Pulitzer Prize–winning author John Toland reports on the Korean War in a revolutionary way in this thoroughly researched and riveting book. Toland pored over military archives and was the first person to gain access to previously undisclosed Chinese records, which allowed him to investigate Chairman Mao’s direct involvement in the conflict. Toland supplements his captivating history with in-depth interviews with more than two hundred American soldiers, as well as North Korean, South Korean, and Chinese combatants, plus dozens of poignant photographs, bringing those who fought to vivid life and honoring the memory of those lost.
In Mortal Combat is comprehensive in it discussion of events deemed controversial, such as American brutality against Korean civilians and allegations of American use of biological warfare. Toland tells the dramatic account of the Korean War from start to finish, from the appalling experience of its POWs to Mao’s prediction of MacArthur’s Inchon invasion.
Toland’s account of the “forgotten war” is a must-read for any history aficionado.

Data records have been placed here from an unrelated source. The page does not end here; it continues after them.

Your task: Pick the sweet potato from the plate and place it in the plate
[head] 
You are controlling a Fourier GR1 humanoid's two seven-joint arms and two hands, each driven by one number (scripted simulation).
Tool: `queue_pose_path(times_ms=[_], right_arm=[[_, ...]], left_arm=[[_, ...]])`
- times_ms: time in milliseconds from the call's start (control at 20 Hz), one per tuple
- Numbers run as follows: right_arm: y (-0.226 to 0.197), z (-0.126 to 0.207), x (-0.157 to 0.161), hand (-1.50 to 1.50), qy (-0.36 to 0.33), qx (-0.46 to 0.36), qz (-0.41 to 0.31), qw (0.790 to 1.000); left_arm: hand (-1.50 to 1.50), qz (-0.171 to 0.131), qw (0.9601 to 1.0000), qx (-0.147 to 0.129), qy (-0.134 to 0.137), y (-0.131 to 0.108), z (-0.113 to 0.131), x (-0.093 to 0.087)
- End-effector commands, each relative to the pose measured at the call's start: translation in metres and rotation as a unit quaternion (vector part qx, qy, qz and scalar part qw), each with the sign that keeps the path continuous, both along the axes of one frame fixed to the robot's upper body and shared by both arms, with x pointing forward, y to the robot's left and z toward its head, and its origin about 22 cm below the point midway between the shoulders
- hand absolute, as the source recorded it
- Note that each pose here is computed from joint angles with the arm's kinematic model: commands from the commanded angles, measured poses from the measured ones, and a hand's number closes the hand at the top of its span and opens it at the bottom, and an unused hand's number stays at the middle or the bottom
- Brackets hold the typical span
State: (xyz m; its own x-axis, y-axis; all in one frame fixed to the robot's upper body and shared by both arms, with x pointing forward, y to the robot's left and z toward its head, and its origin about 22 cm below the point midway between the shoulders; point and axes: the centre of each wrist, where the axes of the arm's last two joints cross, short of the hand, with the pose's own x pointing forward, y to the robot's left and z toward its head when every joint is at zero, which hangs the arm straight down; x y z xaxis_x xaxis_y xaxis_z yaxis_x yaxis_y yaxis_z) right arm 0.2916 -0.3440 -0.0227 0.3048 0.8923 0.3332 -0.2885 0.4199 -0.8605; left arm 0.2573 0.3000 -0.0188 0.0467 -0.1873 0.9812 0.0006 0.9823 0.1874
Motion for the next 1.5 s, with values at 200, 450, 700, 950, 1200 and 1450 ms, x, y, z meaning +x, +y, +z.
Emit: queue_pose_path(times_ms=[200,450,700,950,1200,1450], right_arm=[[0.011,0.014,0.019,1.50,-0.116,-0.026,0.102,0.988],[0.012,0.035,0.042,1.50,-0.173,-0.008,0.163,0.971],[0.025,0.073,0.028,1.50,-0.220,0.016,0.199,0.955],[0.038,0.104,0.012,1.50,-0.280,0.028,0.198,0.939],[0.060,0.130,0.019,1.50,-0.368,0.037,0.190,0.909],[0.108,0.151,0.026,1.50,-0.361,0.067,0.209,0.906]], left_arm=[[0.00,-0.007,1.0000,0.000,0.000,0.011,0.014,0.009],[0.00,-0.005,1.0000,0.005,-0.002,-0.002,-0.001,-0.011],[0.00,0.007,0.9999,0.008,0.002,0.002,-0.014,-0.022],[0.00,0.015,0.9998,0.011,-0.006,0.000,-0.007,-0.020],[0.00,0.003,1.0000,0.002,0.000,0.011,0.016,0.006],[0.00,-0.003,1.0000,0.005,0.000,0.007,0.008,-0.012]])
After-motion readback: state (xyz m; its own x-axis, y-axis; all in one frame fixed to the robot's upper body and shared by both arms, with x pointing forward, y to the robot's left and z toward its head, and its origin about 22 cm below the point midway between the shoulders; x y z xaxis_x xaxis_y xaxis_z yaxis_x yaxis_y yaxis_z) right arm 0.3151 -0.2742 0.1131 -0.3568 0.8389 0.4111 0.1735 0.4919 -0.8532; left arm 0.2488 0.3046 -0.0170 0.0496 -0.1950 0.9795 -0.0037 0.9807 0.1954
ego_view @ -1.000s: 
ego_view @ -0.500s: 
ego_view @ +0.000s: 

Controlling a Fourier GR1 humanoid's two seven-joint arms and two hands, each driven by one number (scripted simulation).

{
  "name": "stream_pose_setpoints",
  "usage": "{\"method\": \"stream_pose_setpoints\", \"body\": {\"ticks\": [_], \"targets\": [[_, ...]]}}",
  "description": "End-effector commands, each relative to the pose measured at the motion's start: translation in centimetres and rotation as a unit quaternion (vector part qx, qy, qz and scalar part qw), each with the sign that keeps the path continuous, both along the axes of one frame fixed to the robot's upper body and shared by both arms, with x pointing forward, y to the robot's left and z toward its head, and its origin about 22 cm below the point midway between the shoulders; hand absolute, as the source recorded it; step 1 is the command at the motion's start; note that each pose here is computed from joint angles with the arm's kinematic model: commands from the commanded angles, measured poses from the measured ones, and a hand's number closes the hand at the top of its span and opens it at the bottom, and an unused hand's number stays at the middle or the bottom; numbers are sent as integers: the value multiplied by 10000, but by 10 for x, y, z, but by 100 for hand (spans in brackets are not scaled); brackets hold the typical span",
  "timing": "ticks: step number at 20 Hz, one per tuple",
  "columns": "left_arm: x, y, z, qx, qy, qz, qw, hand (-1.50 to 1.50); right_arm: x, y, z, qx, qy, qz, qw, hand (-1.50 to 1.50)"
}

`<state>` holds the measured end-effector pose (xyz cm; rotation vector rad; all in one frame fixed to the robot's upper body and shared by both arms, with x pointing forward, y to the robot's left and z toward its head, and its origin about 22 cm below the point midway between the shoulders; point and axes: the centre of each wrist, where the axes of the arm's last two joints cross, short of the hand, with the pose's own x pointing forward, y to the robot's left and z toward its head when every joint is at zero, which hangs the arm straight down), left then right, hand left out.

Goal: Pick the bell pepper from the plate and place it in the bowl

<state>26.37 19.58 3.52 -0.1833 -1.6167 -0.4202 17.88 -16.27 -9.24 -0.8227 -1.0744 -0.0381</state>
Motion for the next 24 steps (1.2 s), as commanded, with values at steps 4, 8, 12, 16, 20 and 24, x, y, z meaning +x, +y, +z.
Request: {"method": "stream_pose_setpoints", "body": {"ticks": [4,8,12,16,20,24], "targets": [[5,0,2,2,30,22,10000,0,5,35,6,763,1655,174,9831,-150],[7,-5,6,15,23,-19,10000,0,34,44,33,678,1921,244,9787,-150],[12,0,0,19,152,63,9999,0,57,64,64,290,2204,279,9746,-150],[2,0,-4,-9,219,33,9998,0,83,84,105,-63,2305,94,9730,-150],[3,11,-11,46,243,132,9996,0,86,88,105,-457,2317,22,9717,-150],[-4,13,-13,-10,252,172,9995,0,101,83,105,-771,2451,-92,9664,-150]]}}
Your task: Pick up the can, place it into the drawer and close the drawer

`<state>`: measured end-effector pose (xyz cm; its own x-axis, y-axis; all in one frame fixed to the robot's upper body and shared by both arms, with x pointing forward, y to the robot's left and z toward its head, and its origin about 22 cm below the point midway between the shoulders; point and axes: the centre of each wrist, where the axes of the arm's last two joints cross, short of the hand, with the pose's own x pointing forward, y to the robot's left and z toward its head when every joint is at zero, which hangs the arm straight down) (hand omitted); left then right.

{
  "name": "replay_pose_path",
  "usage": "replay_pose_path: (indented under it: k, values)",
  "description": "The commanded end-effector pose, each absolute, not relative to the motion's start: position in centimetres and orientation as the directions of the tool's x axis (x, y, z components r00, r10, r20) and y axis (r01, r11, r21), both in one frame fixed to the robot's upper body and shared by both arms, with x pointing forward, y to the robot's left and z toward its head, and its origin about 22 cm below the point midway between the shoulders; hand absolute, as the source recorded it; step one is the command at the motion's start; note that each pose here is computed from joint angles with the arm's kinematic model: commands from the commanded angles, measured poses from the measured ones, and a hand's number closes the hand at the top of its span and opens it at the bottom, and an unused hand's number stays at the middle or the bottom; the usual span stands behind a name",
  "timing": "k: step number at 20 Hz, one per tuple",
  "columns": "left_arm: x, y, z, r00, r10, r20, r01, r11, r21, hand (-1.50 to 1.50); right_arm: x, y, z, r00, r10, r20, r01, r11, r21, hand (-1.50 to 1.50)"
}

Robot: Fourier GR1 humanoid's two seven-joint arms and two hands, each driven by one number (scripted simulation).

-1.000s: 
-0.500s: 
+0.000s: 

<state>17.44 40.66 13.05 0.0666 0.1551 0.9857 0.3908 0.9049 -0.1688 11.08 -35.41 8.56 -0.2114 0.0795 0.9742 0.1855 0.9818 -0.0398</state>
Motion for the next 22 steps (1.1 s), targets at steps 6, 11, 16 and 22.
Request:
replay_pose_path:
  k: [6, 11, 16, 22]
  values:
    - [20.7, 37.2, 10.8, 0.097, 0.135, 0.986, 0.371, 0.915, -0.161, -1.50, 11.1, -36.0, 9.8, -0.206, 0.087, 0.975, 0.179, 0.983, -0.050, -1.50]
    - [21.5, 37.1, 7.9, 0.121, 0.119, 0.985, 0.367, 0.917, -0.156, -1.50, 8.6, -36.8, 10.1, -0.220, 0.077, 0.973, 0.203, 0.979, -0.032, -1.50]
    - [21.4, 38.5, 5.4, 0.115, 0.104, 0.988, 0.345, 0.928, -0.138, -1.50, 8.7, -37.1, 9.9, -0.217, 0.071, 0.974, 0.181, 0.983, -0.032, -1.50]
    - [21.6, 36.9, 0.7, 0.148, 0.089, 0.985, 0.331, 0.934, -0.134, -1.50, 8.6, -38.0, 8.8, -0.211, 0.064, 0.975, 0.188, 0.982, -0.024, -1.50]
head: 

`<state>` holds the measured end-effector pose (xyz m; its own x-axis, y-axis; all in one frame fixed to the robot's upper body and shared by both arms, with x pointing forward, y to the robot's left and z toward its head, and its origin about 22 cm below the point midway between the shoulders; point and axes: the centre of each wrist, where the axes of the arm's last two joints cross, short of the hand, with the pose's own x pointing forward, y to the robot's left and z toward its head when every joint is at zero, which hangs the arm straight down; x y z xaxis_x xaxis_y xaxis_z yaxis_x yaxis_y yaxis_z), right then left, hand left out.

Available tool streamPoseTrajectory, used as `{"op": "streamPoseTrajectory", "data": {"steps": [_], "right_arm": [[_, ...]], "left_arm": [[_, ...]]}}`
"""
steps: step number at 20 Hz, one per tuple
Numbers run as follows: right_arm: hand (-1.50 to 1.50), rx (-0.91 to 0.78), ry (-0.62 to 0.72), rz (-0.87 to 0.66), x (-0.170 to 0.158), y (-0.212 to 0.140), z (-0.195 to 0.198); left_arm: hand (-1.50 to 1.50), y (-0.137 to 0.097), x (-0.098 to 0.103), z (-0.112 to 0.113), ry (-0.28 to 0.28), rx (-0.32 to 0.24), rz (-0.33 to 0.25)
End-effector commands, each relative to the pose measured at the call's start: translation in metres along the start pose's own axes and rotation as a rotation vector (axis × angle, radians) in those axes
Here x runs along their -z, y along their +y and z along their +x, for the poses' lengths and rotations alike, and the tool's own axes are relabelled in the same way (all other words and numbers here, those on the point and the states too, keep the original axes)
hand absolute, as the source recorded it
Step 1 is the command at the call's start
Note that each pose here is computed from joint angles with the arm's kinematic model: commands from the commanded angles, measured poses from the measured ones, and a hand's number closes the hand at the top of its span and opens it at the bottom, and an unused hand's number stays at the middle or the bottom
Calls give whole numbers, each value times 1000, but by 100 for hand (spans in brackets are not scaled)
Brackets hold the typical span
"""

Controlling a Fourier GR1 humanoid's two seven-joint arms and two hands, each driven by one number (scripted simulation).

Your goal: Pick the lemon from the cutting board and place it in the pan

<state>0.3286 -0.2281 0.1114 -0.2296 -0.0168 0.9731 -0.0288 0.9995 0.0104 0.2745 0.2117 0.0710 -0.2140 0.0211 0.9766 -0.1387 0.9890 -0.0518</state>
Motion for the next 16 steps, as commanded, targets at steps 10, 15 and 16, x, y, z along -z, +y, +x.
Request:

In this Korean War history, Toland ( Infamy ) makes skillful use of material gathered in Chinese and North Korean archives and through interviews with Chinese and North Korean veterans of the 1950-1953 war. In crisp, lucid prose he relates the familiar chronology from Pusan to Panmunjom, personalizing the course of events through well-chosen anecdotes and quotes, examining from a fresh perspective the controversial aspects of the conflict, including Chinese allegations that the Americans used germ warfare, the Truman-MacArthur confrontation and American brutality against Korean civilians. The relatively static last half of the war, usually given short shrift, is here fully developed, with Toland explaining how critical the POW issue was for both sides during the truce talks. In a book full of impressive features, the most noteworthy is this: Toland has gathered previously inaccessible material enabling him to describe Mao Zedong's direct role in the war as well as that of his field commander Peng Teh-huai. The ``forgotten war,'' in which four million people perished, has never been described more interestingly. Photos.